Try it:
Pictures stay out of the copy. Transcribe exactly the lines from the line with "Ground grey metal" through the final line of the records.

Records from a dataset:
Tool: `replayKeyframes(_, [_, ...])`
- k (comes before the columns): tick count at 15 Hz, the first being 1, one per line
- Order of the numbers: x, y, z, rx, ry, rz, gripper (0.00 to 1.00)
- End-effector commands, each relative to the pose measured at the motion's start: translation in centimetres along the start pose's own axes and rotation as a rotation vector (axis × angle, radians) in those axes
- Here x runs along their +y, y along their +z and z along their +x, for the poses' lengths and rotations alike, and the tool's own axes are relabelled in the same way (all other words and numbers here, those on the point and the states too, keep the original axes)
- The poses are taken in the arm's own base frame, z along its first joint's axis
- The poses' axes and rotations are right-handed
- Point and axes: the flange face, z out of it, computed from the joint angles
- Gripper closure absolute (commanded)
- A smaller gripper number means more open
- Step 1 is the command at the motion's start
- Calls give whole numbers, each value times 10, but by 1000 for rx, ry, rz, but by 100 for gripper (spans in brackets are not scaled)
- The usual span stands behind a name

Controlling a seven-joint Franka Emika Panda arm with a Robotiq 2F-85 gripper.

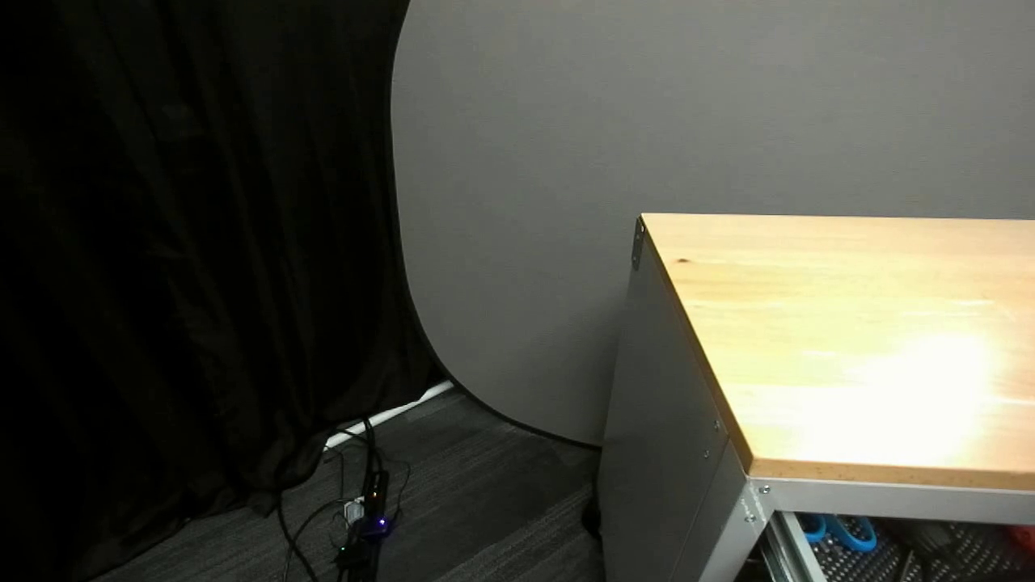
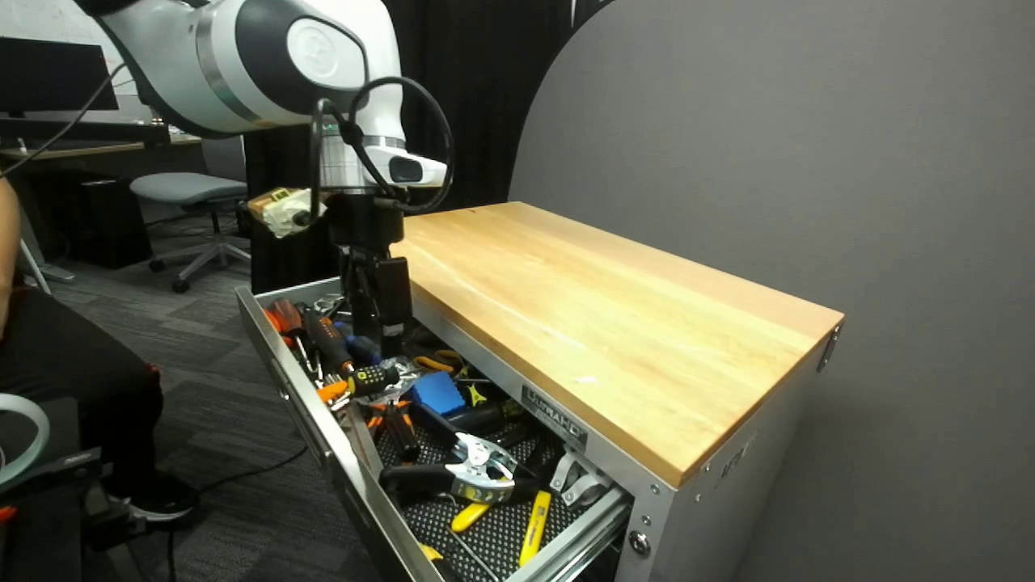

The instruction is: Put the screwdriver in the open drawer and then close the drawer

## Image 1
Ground grey metal tool drawer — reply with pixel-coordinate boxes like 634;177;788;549
752;506;1035;582

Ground black mesh drawer liner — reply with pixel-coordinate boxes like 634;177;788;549
810;524;1035;582

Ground grey rounded panel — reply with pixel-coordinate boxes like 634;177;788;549
388;0;1035;454

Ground white floor strip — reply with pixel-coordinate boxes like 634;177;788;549
320;376;458;455

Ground black power strip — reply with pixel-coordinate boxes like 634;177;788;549
351;428;402;582

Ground grey workbench with wooden top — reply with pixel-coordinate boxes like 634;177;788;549
594;210;1035;582

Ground black curtain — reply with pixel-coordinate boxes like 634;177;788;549
0;0;458;582

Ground black floor cable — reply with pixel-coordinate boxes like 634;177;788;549
273;422;420;582

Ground blue-handled scissors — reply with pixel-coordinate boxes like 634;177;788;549
800;511;882;553

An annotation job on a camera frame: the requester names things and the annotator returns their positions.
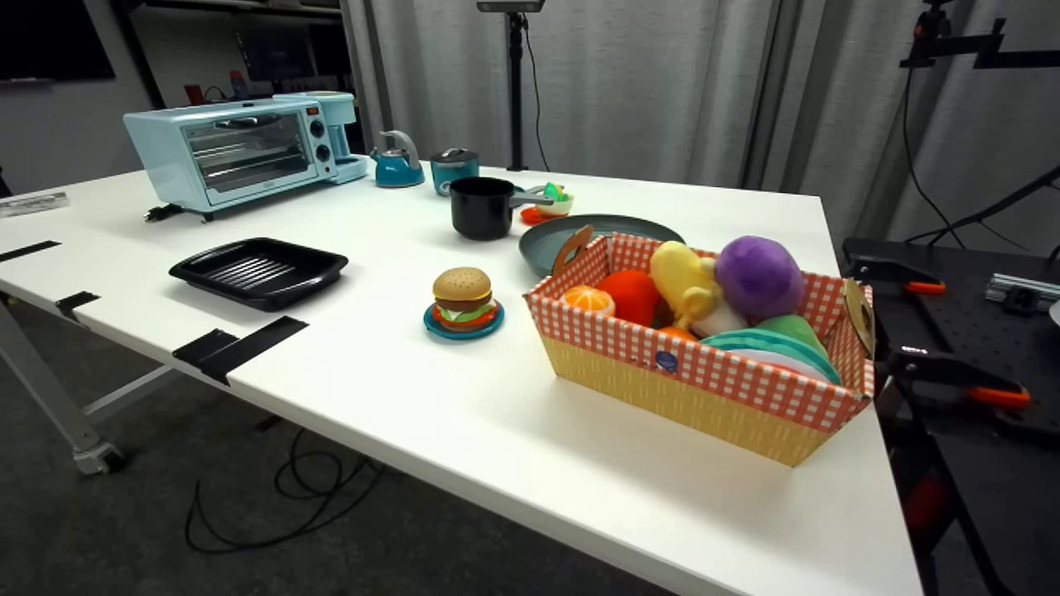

Written solution:
Ground grey metal tool drawer — reply with pixel-coordinate boxes like 634;177;788;549
752;506;1035;582

Ground black mesh drawer liner — reply with pixel-coordinate boxes like 634;177;788;549
810;524;1035;582

Ground grey rounded panel — reply with pixel-coordinate boxes like 634;177;788;549
388;0;1035;454

Ground white floor strip — reply with pixel-coordinate boxes like 634;177;788;549
320;376;458;455

Ground black power strip — reply with pixel-coordinate boxes like 634;177;788;549
351;428;402;582

Ground grey workbench with wooden top — reply with pixel-coordinate boxes like 634;177;788;549
594;210;1035;582

Ground black curtain — reply with pixel-coordinate boxes like 634;177;788;549
0;0;458;582

Ground black floor cable — reply with pixel-coordinate boxes like 634;177;788;549
273;422;420;582

Ground blue-handled scissors — reply with pixel-coordinate boxes like 634;177;788;549
800;511;882;553

An annotation job on a camera frame: the requester names things and the annotator returns their positions.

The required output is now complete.